:: Work to be completed ::
Wherever a line of the data contains "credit", copy that line.

********************

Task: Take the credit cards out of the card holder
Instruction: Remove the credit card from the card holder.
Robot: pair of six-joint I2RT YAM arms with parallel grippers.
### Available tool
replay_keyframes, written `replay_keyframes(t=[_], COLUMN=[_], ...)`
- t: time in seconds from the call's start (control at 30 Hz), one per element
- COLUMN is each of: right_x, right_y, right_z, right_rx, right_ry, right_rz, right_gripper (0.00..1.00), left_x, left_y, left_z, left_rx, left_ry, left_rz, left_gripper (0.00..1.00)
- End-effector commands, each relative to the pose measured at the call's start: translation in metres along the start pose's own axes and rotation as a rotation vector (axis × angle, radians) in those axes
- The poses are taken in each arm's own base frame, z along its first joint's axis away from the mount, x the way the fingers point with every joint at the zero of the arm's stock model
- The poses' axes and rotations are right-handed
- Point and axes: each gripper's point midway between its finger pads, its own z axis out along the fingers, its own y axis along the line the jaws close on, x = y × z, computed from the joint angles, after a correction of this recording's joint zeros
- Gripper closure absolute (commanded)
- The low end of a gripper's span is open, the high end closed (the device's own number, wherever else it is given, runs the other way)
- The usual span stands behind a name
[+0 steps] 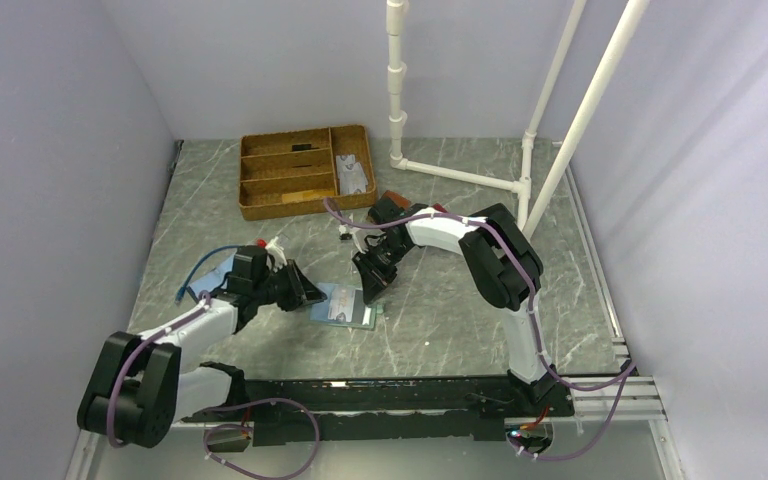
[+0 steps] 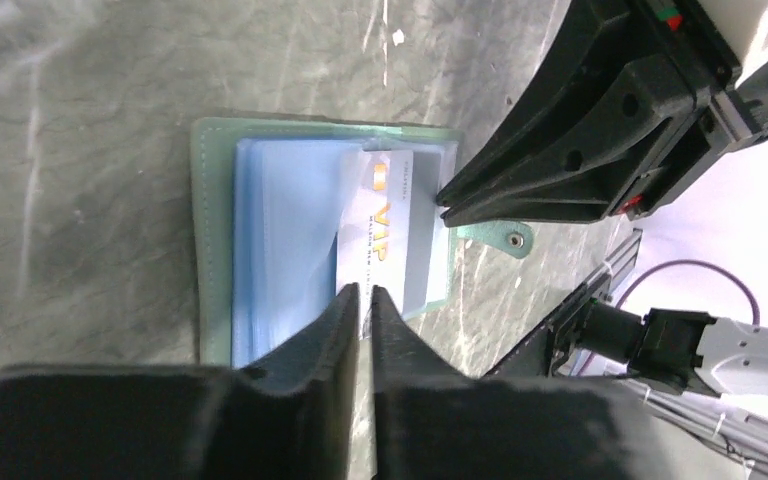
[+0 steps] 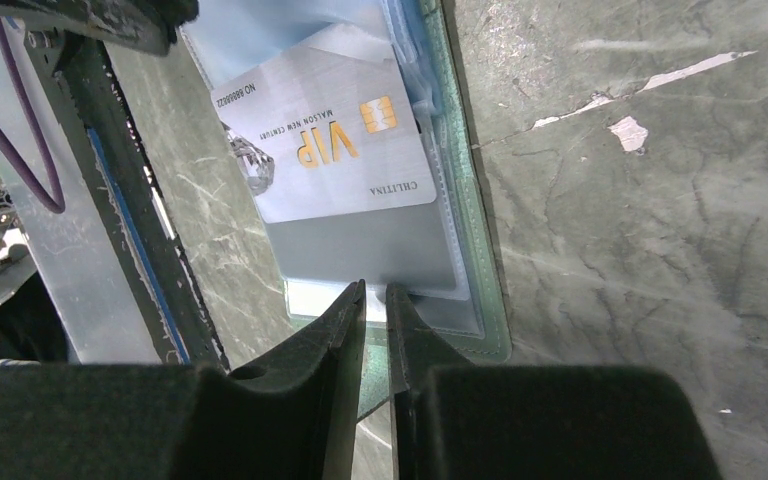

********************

:: Solution to this task ::
Task: Take the credit cards out of the card holder
Instruction: Remove the credit card from the card holder.

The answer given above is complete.